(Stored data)
Start of Block

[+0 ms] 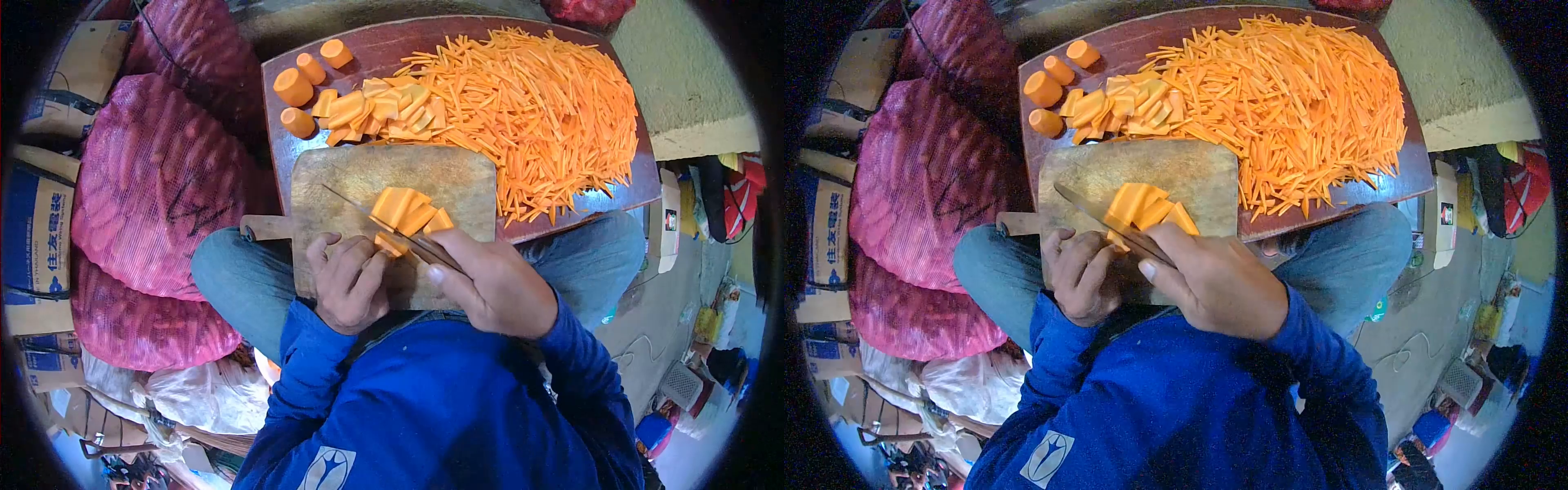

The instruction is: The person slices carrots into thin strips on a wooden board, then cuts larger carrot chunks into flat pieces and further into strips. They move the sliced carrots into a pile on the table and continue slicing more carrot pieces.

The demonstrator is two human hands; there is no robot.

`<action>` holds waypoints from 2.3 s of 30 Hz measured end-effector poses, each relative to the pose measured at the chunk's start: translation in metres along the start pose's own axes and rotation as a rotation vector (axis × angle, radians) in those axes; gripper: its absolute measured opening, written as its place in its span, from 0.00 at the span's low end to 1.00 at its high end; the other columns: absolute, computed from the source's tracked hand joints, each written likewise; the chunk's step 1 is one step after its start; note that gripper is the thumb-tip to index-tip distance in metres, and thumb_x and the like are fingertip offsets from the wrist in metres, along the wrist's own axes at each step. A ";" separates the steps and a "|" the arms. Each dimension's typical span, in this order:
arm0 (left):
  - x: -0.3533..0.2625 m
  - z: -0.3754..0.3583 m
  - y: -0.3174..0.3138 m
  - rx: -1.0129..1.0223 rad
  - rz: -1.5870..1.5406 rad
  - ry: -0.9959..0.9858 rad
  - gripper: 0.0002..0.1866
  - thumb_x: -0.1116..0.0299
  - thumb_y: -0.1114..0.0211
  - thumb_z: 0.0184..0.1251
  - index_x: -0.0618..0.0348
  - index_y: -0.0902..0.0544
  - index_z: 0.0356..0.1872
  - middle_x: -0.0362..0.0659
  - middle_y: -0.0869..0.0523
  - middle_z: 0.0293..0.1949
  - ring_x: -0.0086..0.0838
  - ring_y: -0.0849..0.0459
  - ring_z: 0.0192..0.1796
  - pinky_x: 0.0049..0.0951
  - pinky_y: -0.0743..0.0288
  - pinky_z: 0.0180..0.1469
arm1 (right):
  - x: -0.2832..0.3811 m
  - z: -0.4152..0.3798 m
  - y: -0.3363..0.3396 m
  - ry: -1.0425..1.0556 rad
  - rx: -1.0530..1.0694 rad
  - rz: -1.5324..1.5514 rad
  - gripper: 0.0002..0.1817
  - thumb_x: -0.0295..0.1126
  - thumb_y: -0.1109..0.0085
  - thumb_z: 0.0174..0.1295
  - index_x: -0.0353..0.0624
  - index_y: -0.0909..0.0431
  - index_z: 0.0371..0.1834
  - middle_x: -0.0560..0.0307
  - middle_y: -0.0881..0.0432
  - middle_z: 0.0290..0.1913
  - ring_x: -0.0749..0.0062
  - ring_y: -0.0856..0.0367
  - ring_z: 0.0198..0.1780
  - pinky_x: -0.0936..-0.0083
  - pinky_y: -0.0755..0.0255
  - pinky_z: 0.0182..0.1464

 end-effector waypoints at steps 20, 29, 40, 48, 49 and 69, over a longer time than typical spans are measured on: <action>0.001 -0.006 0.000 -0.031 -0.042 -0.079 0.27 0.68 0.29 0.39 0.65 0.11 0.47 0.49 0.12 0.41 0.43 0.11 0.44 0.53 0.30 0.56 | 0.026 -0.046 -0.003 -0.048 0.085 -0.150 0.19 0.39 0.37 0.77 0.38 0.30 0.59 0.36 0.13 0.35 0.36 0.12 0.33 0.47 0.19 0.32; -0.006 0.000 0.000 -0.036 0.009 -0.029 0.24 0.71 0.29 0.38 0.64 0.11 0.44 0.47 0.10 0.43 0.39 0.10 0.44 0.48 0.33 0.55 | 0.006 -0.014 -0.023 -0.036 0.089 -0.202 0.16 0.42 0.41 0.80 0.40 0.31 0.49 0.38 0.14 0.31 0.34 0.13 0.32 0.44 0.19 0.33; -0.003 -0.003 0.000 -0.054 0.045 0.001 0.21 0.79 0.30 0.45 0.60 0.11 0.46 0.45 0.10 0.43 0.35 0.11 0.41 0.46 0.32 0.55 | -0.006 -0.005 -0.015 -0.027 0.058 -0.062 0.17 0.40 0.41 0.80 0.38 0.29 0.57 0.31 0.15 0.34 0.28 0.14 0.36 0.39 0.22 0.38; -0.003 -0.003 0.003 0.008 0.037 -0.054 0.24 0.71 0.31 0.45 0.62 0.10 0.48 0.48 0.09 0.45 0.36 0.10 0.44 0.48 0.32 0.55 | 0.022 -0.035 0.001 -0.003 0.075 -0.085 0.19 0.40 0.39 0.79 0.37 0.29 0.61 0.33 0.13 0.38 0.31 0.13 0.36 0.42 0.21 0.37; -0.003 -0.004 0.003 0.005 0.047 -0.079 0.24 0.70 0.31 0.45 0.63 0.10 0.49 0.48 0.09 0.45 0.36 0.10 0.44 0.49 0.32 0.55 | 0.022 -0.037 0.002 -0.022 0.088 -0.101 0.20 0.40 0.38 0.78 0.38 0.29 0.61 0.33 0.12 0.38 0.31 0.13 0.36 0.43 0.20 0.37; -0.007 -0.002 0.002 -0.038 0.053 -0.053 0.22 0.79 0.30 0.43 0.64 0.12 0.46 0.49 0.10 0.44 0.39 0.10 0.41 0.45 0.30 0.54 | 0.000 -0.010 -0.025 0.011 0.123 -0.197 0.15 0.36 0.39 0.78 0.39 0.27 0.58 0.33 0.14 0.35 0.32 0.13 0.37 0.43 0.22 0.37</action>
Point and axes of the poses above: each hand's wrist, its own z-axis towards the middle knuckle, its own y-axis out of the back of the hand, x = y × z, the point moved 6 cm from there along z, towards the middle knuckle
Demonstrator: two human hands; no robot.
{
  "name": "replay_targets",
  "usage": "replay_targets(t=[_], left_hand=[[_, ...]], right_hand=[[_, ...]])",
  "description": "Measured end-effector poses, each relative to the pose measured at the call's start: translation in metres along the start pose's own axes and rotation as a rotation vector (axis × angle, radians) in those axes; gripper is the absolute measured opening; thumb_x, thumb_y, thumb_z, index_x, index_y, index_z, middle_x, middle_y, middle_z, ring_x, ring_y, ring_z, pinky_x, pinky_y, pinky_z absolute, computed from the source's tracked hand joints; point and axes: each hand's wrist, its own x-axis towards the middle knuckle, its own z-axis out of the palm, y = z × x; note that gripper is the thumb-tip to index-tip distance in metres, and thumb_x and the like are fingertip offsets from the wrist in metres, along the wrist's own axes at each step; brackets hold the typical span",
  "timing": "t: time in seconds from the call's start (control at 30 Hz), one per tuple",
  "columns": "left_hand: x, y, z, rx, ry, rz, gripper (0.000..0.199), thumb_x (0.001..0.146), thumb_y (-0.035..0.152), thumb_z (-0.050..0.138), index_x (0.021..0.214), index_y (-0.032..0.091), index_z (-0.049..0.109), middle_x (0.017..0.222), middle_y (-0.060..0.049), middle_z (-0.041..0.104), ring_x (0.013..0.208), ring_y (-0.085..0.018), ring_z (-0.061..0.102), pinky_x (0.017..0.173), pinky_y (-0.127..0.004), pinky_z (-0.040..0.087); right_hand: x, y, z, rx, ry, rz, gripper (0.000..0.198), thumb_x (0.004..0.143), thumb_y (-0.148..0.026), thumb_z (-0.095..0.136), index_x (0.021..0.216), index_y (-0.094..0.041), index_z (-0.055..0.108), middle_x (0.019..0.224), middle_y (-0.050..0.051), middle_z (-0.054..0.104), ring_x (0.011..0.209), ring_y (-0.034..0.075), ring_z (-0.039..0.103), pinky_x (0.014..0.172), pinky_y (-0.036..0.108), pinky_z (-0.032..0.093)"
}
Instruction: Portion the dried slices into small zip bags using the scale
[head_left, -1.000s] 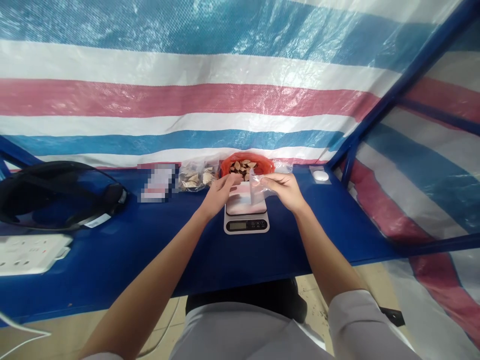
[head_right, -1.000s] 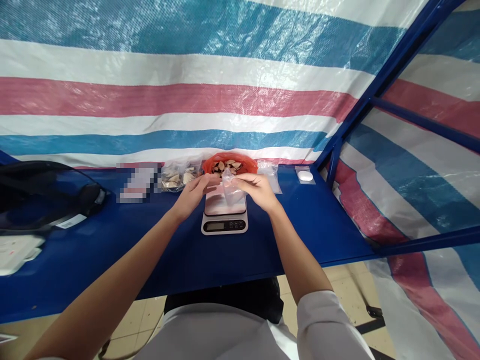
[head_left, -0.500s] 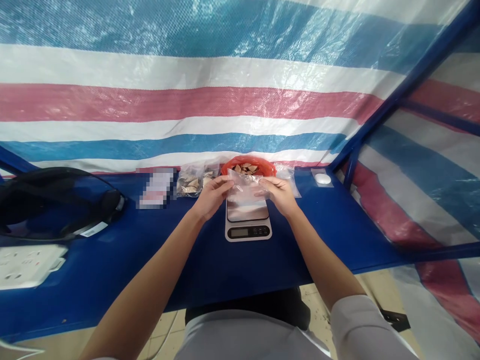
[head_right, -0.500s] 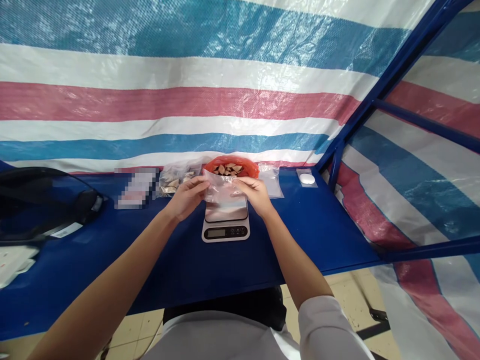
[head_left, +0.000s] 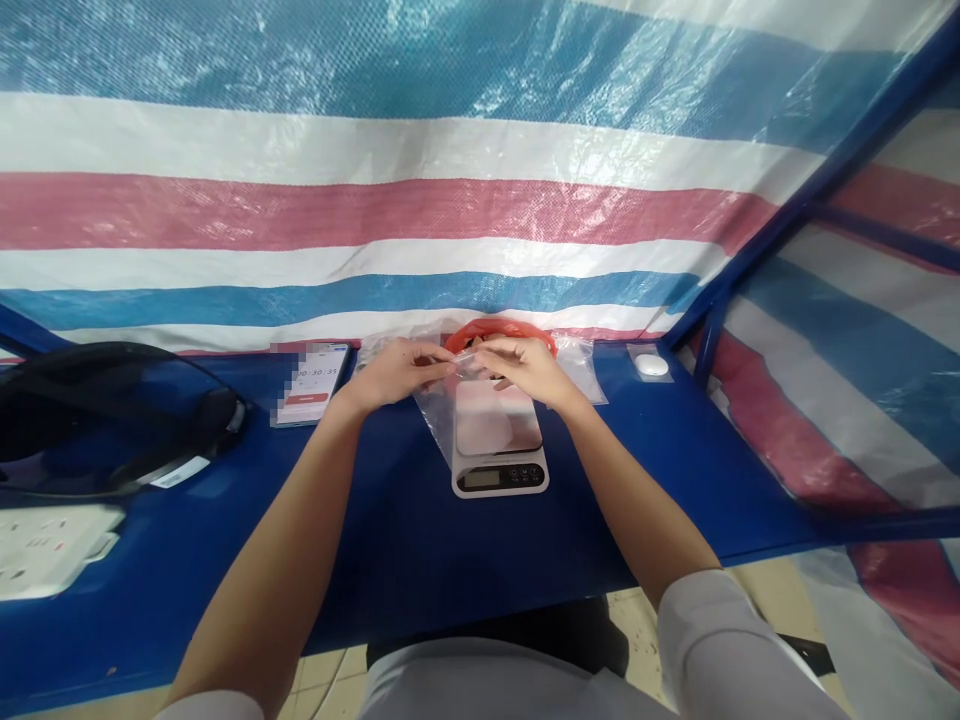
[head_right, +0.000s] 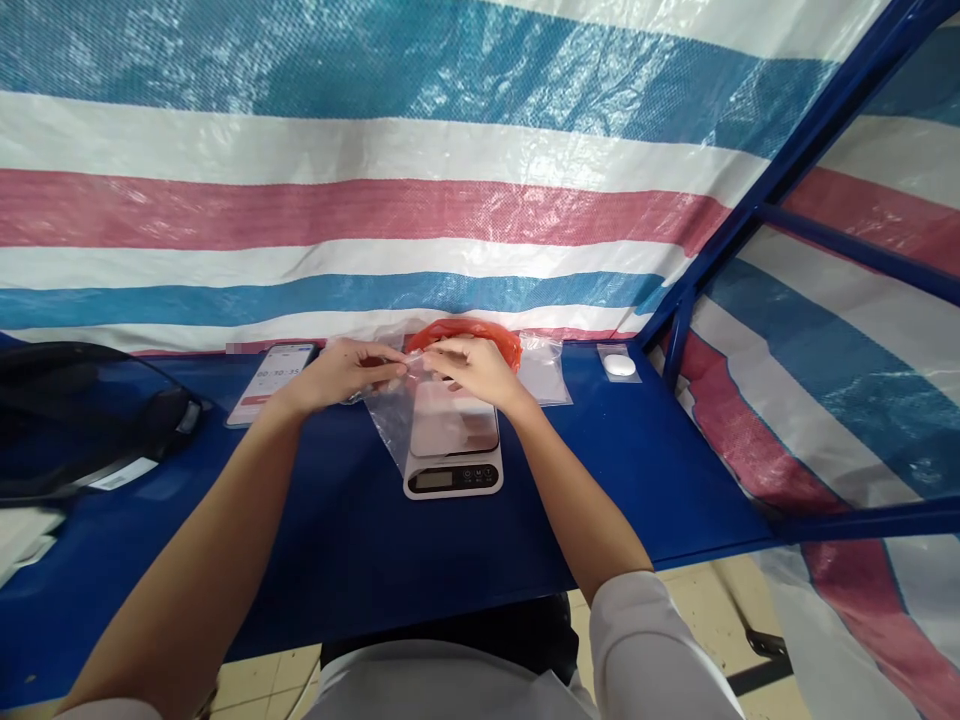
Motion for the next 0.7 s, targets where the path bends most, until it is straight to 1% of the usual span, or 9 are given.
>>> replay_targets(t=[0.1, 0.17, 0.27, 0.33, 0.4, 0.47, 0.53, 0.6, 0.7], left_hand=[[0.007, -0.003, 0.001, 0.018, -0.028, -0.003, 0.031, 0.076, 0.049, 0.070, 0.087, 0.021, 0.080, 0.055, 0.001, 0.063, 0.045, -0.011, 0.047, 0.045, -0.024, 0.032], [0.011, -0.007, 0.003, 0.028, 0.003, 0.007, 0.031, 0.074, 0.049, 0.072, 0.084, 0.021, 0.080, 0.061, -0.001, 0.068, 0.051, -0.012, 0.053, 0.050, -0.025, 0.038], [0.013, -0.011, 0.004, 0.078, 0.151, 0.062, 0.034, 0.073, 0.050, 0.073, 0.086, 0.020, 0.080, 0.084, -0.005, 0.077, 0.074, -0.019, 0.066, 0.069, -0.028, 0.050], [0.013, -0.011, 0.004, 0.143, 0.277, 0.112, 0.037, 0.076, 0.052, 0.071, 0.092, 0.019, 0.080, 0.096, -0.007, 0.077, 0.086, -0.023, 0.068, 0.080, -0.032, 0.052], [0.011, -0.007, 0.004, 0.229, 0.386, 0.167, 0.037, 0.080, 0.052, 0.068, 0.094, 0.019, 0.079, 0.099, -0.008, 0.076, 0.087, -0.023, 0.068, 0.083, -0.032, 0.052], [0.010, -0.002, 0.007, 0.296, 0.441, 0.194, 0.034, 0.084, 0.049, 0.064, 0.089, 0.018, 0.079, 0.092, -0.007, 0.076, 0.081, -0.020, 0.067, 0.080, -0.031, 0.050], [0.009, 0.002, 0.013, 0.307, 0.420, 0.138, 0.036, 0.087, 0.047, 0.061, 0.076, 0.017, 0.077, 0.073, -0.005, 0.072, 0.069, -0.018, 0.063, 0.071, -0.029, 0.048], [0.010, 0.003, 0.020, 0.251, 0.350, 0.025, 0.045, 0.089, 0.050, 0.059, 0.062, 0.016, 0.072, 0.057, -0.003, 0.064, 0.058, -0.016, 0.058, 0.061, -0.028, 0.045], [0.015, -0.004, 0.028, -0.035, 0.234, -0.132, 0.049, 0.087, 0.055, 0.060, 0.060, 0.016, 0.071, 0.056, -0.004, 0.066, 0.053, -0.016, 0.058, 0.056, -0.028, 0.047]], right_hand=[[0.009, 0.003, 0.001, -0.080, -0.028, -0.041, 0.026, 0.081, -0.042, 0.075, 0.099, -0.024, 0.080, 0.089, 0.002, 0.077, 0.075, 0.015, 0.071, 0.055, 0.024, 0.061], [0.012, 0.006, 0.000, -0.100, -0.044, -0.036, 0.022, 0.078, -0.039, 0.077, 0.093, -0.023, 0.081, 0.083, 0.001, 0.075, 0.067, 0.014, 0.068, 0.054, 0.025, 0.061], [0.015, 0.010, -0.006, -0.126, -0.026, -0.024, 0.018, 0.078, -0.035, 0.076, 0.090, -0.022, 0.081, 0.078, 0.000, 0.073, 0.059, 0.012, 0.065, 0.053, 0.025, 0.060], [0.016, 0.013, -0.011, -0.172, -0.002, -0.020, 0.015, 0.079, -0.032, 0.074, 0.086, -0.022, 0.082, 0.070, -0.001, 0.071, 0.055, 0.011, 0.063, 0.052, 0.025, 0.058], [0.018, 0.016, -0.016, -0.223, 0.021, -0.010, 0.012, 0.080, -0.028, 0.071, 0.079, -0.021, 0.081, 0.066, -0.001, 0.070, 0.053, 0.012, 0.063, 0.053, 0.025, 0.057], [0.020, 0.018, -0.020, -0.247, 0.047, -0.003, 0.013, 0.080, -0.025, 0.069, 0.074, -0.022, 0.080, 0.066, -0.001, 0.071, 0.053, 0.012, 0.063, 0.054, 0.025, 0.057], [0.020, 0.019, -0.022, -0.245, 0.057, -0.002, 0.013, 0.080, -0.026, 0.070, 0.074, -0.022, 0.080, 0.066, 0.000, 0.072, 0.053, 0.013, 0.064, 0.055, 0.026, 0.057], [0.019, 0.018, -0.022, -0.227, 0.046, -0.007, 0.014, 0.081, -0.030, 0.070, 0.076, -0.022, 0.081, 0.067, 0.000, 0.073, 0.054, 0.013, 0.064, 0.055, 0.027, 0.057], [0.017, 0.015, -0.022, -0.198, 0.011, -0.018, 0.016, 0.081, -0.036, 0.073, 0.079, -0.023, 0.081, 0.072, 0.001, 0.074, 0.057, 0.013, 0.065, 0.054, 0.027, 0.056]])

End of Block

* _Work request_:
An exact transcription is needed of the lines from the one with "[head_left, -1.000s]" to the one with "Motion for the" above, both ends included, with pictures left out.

* _Result of this exercise_:
[head_left, -1.000s] 
[head_right, -1.000s] 
[head_left, -0.500s] 
[head_right, -0.500s] 
[head_left, +0.000s] 
[head_right, +0.000s] 
Motion for the next 0.7 s, targets where the path bends most, until it is straight to 1% of the usual span, or 9 are given.

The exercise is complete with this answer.